# Work item:
Determine how many of the lines below include "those", then respond with that number and no other text.

(Data entries)
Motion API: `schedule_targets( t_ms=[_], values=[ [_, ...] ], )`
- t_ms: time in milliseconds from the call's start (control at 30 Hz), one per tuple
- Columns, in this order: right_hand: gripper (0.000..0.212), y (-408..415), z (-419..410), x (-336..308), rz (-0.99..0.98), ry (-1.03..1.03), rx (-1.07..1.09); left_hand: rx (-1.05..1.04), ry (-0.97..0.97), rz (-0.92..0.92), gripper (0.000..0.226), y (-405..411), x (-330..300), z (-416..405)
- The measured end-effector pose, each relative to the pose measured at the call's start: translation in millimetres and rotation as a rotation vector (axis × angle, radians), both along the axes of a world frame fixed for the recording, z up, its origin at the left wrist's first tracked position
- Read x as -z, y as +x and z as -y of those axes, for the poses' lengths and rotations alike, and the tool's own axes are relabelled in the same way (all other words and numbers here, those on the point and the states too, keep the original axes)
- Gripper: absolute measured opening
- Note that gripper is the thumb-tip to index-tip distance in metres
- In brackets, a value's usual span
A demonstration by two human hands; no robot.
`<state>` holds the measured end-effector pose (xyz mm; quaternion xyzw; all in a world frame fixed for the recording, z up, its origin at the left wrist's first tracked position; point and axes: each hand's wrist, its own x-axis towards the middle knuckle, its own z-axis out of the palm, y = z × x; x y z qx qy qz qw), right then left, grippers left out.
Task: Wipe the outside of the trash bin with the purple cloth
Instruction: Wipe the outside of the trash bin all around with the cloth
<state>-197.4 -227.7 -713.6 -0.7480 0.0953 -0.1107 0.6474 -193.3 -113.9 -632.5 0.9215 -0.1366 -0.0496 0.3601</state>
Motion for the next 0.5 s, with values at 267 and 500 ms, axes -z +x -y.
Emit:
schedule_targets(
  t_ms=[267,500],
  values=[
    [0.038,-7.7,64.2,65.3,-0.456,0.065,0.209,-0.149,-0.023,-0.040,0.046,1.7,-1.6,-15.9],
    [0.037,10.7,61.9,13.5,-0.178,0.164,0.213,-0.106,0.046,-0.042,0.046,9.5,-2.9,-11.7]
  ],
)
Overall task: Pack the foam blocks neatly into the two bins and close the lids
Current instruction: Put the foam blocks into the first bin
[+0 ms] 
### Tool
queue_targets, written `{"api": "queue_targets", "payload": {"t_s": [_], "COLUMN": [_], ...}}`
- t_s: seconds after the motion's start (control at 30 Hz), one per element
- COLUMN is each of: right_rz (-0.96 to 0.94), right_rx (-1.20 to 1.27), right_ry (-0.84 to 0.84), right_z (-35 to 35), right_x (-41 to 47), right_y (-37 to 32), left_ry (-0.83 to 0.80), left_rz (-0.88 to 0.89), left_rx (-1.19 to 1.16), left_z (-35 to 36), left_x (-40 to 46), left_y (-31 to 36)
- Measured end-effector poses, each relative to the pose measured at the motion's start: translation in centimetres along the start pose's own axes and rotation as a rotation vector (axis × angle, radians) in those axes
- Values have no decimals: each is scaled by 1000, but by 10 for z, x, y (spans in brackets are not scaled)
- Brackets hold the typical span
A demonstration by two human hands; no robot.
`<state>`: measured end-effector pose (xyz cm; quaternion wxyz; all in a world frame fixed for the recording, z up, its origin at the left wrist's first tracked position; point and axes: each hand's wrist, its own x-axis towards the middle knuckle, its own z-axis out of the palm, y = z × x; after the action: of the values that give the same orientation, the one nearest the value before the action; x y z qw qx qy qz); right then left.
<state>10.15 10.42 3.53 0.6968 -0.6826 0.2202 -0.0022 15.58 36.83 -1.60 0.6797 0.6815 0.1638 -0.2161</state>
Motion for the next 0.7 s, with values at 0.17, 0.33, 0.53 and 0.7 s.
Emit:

# Answer box:
2